According to SiiLA Market Analytics, vacant office spaces in Mexico remain unoccupied for an average of one year. This prolonged exposure, driven by both market conditions and the physical state of the properties, is exacerbated by a lack of regulations requiring uniform standards for office handovers. The absence of practices that align lease negotiations with retrofitting timelines further slows the process.
While many office leases in Mexico implicitly or explicitly include a broom and clean clause, the Federal Civil Code and state leasing laws require tenants to keep properties in good condition, perform routine repairs, and use them only as agreed. Tenants are also prohibited from making modifications without the landlord’s express permission, and if unauthorized changes are made, they must restore the space to its original state. However, when modifications are authorized, the broom and clean clause allows spaces to be handed over “as-is,” shifting partial or complete adaptation costs onto incoming tenants.

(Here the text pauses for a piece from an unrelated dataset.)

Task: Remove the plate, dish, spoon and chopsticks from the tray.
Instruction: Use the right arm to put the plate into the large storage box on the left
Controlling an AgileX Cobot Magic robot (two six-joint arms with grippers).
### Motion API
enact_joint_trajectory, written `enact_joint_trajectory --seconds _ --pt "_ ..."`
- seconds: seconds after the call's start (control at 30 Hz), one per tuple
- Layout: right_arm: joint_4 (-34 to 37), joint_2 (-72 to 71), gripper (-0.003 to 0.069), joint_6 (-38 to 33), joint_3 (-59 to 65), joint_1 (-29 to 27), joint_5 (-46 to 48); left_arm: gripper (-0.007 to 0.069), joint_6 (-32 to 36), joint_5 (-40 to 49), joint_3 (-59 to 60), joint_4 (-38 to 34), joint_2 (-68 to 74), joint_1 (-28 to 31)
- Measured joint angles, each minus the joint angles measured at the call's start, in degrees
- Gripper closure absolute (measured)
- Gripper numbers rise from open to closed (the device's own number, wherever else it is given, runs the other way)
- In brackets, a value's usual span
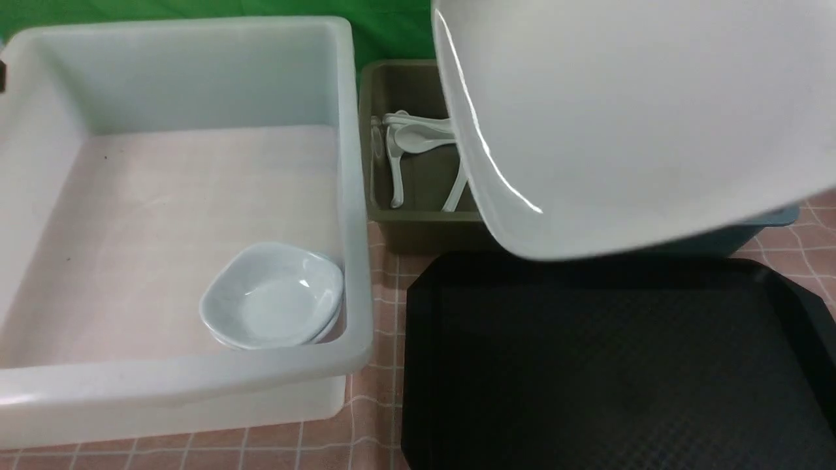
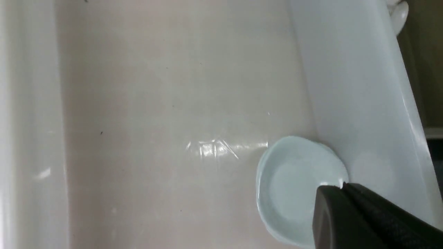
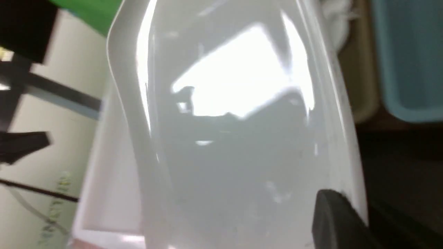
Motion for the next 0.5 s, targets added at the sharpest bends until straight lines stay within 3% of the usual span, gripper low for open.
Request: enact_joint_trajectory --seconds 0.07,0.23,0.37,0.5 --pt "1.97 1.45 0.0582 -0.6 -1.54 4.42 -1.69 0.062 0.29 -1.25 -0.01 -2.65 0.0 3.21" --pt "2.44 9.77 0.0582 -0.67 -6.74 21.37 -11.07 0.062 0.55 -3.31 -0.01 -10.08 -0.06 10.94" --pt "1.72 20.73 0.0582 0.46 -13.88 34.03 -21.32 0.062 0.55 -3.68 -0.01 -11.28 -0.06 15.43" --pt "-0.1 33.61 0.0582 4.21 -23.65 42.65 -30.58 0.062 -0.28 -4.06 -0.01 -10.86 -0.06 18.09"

In other countries, such as the United States, leasing contracts are typically stricter regarding office handovers. Tenants often must return spaces to their original condition—usually core & shell—leaving no trace of previous modifications. While this ensures consistency across vacated inventory and facilitates quicker occupancy, it also imposes significant costs on outgoing tenants. In contrast, Mexico’s more flexible broom and clean approach reduces immediate expenses for vacating tenants but transfers the costs and delays of adaptation to new occupants, extending vacancy periods.
As a result, Mexico’s office inventory reflects stark disparities in space conditions, complicating price comparisons and the overall standardization of the market. Landlords must compete in a fragmented and increasingly diversified market, while incoming companies face delays and additional costs to retrofit spaces to their needs. Without solutions that balance contractual flexibility with uniform handover standards, Mexico’s office market will continue to grapple with prolonged vacancy times, landlord profitability challenges, and tenant viability concerns.
The Mexican office market must adopt practices combining flexibility with more explicit handover expectations to move forward. Establishing basic fit-out standards, aligning retrofitting timelines with lease negotiations, and offering incentives for renovations could be key strategies to reduce costs and accelerate occupancy.